**What you need to do:** Show all the lines in the data below that include the word "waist".

----------------

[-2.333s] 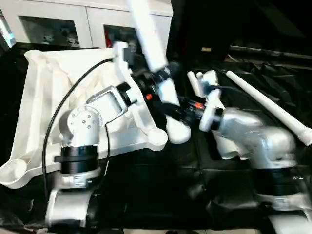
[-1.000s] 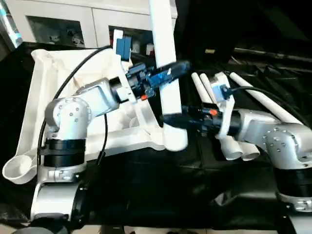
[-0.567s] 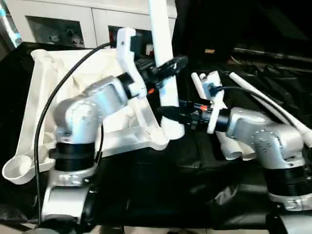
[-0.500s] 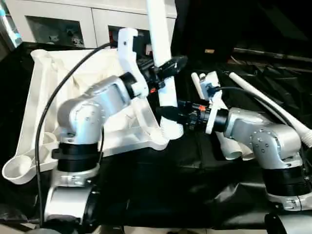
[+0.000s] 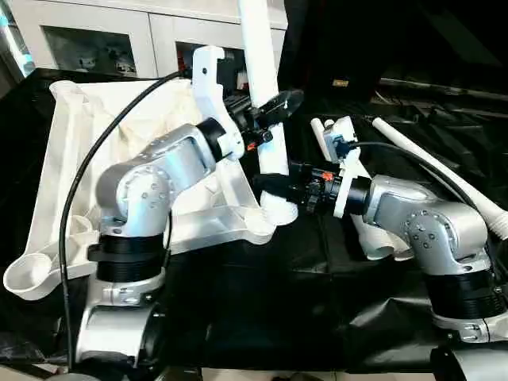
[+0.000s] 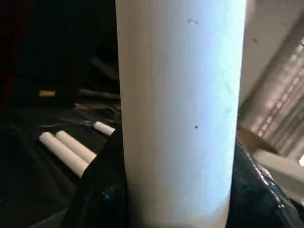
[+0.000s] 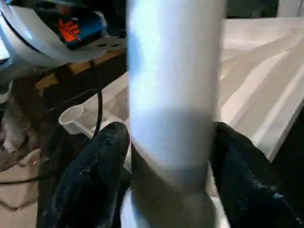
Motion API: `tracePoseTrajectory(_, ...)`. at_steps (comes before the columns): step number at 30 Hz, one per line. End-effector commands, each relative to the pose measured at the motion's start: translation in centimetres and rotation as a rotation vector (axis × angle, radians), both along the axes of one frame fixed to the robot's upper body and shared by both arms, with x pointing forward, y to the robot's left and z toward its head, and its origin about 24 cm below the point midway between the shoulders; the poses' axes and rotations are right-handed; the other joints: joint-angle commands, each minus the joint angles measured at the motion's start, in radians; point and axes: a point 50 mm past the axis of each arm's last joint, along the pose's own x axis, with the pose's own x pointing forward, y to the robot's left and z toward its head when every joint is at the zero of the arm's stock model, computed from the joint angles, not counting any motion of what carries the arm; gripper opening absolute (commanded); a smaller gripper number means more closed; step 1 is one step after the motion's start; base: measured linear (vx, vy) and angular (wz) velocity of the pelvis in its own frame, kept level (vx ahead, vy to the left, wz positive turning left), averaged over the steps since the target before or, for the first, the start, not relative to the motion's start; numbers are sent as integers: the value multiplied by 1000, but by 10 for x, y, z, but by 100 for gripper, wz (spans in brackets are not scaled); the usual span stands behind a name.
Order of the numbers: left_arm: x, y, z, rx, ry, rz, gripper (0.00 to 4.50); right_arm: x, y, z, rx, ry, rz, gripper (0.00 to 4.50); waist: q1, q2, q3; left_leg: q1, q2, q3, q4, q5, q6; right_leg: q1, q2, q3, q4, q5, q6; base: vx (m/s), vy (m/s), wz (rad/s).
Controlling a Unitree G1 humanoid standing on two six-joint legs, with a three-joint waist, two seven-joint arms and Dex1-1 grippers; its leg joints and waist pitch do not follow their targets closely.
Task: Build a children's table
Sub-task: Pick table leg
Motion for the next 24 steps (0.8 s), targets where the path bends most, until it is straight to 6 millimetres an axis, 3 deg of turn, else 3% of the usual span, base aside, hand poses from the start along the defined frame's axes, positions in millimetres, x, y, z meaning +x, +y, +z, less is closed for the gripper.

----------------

**Result of this task:**
Order of the numbers: left_arm: x, y, z, rx, ry, rz, gripper (0.00 to 4.50); right_arm: x, y, z, rx, ry, rz, gripper (0.00 to 4.50); waist: q1, q2, q3; left_leg: q1, q2, q3, q4, q5, q6; right_leg: q1, q2, q3, q4, q5, q6; base: vx (m/s), vy (m/s), wz (rad/s).
Controlling a Unitree G1 humanoid standing on two six-joint legs, with a three-joint waist, two seven-joint arms and Dex1-1 grippers; its leg joints and waist pitch do not follow their targets closely.

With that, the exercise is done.